* [Work to complete]: Reproduce verbatim, line by line, everything from the line containing "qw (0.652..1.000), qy" to the last line of the listing below; add nothing.

===============

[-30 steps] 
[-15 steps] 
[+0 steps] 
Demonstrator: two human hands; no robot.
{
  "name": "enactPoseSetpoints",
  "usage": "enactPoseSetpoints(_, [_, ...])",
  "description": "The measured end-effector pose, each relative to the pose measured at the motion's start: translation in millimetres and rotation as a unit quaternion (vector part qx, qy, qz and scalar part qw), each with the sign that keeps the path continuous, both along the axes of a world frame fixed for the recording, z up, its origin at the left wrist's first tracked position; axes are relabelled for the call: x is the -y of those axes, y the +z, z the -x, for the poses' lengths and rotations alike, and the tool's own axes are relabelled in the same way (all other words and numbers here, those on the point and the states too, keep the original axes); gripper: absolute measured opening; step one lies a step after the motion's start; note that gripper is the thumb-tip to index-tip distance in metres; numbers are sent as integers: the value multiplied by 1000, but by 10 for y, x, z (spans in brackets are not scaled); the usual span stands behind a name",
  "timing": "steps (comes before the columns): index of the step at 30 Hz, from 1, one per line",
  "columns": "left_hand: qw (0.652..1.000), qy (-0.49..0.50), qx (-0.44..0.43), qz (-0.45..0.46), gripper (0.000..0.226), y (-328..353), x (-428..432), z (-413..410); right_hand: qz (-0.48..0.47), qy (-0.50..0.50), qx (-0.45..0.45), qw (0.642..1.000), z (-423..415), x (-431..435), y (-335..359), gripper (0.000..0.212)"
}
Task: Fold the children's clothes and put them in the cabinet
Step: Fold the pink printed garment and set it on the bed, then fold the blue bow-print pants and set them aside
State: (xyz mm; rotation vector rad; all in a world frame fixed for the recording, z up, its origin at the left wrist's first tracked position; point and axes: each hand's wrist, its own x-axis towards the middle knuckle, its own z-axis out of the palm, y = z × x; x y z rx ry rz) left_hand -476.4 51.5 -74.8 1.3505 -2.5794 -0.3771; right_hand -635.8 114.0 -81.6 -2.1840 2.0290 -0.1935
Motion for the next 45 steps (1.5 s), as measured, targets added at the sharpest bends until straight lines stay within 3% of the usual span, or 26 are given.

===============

* [Finished exercise]:
  "columns": "left_hand: qw (0.652..1.000), qy (-0.49..0.50), qx (-0.44..0.43), qz (-0.45..0.46), gripper (0.000..0.226), y (-328..353), x (-428..432), z (-413..410); right_hand: qz (-0.48..0.47), qy (-0.50..0.50), qx (-0.45..0.45), qw (0.642..1.000), z (-423..415), x (-431..435), y (-335..359), gripper (0.000..0.212)"
}
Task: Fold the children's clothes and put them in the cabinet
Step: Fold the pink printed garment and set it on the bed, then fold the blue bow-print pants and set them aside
State: (xyz mm; rotation vector rad; all in a world frame fixed for the recording, z up, its origin at the left wrist's first tracked position; point and axes: each hand's wrist, its own x-axis towards the middle knuckle, its own z-axis out of the palm, y = z × x; x y z rx ry rz) left_hand -476.4 51.5 -74.8 1.3505 -2.5794 -0.3771; right_hand -635.8 114.0 -81.6 -2.1840 2.0290 -0.1935
Motion for the next 45 steps (1.5 s), as measured, targets added at the sharpest bends until straight lines stay within 3% of the usual span, or 26 are given.

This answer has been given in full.